Dalihan Na Tolu: Tiga Pilar Kekeluargaan dalam Budaya Batak
Somba Marhula-Hula, Elek Marboru,Manat Mardongan Tubu

Dalihan Na Tolu, konsep filosofis dari masyarakat Batak, menggambarkan tiga pilar utama yang disebut tungku yang tiga: Somba Marhula-Hula (menghormati keluarga pihak istri), Elek Marboru (mengayomi anak perempuan dan pihak yang menerima anak perempuan), dan Manat Mardongan Tubu (berhati-hati kepada teman semarga).
Source: ebatak.com
Author: Regina
Dalihan Na Tolu, atau "Tungku Berkaki Tiga," adalah konsep penting dalam budaya suku Batak yang menggambarkan tiga pilar utama dalam sistem kekerabatan dan sosial mereka. Seperti sebuah tungku yang membutuhkan tiga kaki untuk berdiri dengan stabil, masyarakat Batak memerlukan keseimbangan antara ketiga elemen ini untuk menjaga harmoni dan keberlanjutan komunitas.

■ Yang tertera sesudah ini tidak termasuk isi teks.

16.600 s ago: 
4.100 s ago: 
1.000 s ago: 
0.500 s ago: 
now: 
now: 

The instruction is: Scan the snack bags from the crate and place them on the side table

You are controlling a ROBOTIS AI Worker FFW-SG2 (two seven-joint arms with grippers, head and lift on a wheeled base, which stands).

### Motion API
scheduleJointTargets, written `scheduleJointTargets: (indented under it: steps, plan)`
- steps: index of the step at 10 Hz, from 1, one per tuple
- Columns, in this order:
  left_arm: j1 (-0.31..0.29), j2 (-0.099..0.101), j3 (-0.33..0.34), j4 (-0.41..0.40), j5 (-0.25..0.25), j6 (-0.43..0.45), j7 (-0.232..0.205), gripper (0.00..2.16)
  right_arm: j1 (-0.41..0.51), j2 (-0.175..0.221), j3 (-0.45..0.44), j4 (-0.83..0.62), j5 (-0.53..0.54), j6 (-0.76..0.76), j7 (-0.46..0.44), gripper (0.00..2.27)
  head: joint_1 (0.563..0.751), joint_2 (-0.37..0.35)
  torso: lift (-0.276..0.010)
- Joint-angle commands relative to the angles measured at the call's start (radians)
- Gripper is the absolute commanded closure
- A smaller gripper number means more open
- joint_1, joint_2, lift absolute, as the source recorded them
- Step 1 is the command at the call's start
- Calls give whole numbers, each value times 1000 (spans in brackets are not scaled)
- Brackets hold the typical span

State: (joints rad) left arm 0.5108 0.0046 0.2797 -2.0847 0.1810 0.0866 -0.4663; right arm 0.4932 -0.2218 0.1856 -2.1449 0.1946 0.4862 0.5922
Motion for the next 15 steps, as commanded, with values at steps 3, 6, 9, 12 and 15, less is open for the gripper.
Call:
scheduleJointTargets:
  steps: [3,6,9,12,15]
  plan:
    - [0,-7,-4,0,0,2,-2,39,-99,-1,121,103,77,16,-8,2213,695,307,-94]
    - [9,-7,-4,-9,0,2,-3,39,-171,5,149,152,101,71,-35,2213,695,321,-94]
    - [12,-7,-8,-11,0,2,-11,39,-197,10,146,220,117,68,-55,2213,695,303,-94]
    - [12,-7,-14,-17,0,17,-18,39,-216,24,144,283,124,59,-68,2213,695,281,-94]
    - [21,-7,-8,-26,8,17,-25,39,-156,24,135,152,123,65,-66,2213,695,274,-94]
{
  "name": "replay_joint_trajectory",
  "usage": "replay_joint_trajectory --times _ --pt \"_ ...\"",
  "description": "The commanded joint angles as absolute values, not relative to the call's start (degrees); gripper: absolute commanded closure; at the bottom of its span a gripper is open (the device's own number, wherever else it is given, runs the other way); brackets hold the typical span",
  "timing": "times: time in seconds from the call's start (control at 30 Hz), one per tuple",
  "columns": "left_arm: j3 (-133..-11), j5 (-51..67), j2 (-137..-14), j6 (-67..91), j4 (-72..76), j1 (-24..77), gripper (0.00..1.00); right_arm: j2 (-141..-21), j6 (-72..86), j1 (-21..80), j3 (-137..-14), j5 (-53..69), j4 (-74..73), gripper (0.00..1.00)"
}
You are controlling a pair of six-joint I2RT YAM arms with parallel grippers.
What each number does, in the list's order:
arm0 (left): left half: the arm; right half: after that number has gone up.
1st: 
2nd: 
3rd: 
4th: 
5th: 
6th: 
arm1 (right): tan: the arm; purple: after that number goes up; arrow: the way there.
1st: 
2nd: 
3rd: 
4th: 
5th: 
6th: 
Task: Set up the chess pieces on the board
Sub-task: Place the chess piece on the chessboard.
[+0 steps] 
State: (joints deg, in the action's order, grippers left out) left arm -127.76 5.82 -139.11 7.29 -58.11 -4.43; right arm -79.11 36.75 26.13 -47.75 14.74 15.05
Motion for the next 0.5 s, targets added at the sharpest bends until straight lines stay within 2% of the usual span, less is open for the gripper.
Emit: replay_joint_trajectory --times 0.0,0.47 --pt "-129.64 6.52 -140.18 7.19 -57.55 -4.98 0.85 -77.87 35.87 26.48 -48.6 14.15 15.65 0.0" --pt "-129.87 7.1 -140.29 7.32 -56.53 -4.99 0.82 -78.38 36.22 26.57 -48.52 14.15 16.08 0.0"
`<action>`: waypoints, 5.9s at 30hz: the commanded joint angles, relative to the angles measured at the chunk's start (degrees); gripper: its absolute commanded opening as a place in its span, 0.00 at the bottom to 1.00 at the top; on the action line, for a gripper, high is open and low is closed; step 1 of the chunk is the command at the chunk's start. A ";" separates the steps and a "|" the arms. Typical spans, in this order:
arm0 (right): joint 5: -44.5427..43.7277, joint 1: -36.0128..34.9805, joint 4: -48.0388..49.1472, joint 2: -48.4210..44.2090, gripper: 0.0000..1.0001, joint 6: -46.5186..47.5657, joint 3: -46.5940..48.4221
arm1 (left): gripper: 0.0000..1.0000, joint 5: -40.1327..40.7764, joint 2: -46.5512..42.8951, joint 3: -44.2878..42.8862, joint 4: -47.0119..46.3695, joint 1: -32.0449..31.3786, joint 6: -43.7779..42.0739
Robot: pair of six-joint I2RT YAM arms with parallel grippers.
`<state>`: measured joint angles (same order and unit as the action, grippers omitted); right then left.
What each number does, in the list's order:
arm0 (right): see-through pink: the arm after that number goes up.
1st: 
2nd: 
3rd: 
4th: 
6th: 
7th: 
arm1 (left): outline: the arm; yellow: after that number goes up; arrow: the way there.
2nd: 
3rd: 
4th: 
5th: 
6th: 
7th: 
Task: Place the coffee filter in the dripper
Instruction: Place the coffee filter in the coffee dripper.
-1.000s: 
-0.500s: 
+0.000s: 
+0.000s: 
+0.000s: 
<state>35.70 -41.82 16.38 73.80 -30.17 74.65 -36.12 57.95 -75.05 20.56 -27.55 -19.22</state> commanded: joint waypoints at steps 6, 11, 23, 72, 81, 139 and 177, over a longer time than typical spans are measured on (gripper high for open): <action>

Hula-Hula adalah keluarga dari pihak istri atau ibu. Mereka dihormati sebagai sumber berkat, dan penting bagi masyarakat Batak untuk menjaga hubungan baik dengan mereka. Sikap ini dikenal sebagai Somba Marhula-Hula. Menghormati hula-hula adalah tanda bahwa seseorang menghargai asal-usul dan pemberian kehidupan yang mereka terima.
Boru mengacu pada keluarga dari pihak menantu laki-laki atau anak perempuan. Boru memiliki peran penting dalam mengikat dan mempersatukan keluarga melalui pernikahan. Hubungan ini dijaga dengan sikap Elek Marboru, yang berarti ramah dan mengayomi kepada anak perempuan dan pihak yang menerima anak perempuan. Boru juga sering mendapat imbalan sebagai tanda penghargaan atas peran mereka dalam keluarga.
Dongan Tubu adalah saudara semarga yang diharapkan saling mendukung dan menjaga persaudaraan. Prinsip Manat Mardongan Tubu menekankan pentingnya berhati-hati dan saling tolong-menolong dalam komunitas. Persatuan dan kerjasama di antara teman semarga dianggap esensial untuk menjaga kekuatan dan keberlanjutan hubungan kekerabatan dalam budaya Batak.